1

We are reaching a phase in our project now where we would like to search in our documents with a regex that match some strings. CouchDB does now allow it with the 2.0 version and /db/_find which is great. Before that you would need to use Elasticsearch.

I would like to know if one solution is better that the other, and what are to consequences in term of disk storage ? I saw in CouchDB documentation a lot of warning about the /bd/_find feature, for instance :

Regular expressions do not work with indexes, so they should not be used to filter large data sets.

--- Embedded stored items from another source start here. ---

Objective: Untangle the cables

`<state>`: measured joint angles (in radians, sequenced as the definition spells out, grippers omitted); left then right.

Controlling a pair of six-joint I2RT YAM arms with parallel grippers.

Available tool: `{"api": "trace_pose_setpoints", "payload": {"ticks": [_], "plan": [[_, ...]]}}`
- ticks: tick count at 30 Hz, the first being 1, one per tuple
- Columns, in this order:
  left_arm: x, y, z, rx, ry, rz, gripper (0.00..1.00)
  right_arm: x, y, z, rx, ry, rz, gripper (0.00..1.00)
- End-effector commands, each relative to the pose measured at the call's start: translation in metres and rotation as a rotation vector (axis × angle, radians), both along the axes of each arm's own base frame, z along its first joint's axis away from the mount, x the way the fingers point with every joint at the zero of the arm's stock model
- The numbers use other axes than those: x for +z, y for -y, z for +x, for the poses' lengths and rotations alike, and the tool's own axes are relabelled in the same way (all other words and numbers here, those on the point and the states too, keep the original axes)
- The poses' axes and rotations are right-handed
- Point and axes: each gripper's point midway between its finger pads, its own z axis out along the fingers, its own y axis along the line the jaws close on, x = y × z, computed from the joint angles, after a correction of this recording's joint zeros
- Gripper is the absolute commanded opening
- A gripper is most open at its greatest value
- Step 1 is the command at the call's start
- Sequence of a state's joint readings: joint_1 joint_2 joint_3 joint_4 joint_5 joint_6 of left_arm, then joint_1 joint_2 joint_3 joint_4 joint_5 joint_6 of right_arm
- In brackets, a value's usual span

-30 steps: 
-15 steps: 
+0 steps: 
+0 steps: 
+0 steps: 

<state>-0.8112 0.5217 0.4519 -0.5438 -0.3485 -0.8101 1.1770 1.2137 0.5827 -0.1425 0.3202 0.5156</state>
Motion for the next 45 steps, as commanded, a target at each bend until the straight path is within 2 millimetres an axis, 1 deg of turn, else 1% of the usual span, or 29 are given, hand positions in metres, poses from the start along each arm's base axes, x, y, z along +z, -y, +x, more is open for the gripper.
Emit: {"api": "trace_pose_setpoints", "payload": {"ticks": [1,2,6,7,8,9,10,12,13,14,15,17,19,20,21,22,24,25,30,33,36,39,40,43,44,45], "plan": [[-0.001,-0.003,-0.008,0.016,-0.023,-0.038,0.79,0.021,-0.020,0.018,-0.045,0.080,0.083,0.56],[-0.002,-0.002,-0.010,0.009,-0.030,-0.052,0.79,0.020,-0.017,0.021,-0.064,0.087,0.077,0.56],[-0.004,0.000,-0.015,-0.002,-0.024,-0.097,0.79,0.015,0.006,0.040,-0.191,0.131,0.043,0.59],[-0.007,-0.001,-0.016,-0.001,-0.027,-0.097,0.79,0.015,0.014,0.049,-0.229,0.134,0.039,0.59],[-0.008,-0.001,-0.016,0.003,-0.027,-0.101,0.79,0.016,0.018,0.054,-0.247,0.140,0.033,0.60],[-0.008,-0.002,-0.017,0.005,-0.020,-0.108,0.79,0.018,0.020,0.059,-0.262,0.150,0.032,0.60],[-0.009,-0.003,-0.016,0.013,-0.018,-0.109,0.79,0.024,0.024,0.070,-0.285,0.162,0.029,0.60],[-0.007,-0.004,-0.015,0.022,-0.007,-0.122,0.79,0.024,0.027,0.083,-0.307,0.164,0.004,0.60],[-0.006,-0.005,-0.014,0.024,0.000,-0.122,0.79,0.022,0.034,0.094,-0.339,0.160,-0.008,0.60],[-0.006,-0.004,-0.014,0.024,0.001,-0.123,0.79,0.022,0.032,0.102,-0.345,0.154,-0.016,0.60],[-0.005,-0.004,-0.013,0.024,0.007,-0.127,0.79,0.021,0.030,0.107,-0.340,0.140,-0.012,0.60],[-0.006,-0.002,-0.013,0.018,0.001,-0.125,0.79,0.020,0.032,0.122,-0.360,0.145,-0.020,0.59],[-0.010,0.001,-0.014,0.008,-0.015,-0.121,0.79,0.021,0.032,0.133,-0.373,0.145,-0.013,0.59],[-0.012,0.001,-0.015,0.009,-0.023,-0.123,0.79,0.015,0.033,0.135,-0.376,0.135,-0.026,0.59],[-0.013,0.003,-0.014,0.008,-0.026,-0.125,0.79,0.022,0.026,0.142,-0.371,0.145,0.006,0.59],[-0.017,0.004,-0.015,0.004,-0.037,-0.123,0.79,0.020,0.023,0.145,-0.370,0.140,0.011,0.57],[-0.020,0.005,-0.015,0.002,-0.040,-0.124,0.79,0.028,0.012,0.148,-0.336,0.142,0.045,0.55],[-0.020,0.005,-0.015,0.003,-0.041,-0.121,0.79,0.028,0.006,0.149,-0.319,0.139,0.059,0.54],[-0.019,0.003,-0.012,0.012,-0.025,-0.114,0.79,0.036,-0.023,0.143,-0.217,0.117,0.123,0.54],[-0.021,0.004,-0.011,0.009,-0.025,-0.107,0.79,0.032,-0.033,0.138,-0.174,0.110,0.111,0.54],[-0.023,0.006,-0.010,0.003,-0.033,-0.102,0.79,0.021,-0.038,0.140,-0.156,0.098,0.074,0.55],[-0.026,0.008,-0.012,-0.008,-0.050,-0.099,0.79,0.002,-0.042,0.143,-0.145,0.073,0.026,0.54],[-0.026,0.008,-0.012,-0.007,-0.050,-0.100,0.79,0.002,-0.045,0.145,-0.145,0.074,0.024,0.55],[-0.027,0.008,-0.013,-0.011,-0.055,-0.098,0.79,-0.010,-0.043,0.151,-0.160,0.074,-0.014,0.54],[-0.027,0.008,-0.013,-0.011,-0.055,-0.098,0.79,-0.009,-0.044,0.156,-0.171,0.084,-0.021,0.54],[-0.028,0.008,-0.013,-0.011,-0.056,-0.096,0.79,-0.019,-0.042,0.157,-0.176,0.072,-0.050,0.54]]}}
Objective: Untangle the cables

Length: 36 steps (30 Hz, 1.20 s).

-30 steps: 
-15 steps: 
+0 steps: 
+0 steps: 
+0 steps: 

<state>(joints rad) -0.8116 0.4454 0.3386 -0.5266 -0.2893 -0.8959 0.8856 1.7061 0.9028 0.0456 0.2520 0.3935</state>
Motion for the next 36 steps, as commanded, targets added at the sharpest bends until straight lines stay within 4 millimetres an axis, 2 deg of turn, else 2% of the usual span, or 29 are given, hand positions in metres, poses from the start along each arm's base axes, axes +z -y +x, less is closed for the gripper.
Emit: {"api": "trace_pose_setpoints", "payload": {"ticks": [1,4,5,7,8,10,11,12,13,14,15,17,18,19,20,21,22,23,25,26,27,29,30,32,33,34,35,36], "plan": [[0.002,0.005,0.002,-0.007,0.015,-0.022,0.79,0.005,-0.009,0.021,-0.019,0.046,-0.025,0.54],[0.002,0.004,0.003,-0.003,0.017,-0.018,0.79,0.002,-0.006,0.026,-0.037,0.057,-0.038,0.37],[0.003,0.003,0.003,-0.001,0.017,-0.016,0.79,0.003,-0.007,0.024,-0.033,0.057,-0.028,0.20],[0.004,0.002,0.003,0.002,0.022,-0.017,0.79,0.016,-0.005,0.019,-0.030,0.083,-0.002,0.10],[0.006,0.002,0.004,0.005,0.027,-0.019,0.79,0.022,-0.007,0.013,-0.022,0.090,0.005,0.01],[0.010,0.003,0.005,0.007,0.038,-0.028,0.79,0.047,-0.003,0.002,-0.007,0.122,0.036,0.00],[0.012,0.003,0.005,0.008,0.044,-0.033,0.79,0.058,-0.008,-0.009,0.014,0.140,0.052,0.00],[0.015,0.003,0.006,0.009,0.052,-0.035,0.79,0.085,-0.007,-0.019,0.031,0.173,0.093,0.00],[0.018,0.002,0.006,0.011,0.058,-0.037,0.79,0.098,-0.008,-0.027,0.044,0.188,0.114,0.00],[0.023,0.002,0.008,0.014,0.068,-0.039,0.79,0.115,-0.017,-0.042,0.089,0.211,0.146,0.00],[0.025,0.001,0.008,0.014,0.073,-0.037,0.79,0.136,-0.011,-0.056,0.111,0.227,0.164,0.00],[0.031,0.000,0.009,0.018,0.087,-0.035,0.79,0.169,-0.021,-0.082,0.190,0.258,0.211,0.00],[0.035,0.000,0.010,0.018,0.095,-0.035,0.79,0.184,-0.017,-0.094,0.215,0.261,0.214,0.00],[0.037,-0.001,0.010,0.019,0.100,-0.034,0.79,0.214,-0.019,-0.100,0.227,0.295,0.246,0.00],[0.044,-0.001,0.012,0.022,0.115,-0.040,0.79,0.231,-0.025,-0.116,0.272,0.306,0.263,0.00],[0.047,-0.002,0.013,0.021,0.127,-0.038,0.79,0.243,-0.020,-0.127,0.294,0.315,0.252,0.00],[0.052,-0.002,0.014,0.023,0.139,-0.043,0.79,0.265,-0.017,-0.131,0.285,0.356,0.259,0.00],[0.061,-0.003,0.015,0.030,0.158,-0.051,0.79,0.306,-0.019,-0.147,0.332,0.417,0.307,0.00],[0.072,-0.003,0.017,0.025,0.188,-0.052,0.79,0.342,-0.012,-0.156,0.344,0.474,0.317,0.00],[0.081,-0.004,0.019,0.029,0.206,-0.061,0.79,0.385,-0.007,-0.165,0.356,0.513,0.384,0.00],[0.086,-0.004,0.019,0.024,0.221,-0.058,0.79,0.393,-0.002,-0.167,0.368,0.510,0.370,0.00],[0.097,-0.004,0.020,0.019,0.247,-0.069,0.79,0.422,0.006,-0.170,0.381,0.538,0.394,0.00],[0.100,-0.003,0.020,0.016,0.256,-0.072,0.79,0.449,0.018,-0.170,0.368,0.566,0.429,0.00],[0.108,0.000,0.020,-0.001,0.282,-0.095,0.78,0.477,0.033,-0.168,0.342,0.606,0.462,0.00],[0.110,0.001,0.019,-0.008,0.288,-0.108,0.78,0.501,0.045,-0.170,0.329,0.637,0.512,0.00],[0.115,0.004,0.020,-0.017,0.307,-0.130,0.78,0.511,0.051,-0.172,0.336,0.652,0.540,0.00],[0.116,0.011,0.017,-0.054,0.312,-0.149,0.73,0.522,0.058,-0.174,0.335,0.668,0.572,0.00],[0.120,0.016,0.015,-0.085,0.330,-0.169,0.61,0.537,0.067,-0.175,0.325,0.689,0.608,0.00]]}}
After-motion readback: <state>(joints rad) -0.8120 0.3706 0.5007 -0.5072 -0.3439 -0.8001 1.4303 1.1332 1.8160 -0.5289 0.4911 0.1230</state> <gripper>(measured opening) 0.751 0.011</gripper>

Thanks in advance for your enlightenment

Jonathan Hall
  • 75,165
  • 16
  • 143
  • 189
betelgeuz
  • 309
  • 4
  • 11

1 Answers1

0

Simply speaking, if you use regular expressions with _find, all the documents in your database will be scanned for every query you issue. This is completely different to Elasticsearch, which is optimized for free text queries.

So if you want to use good performance with reqex queries, use Elasticsearch.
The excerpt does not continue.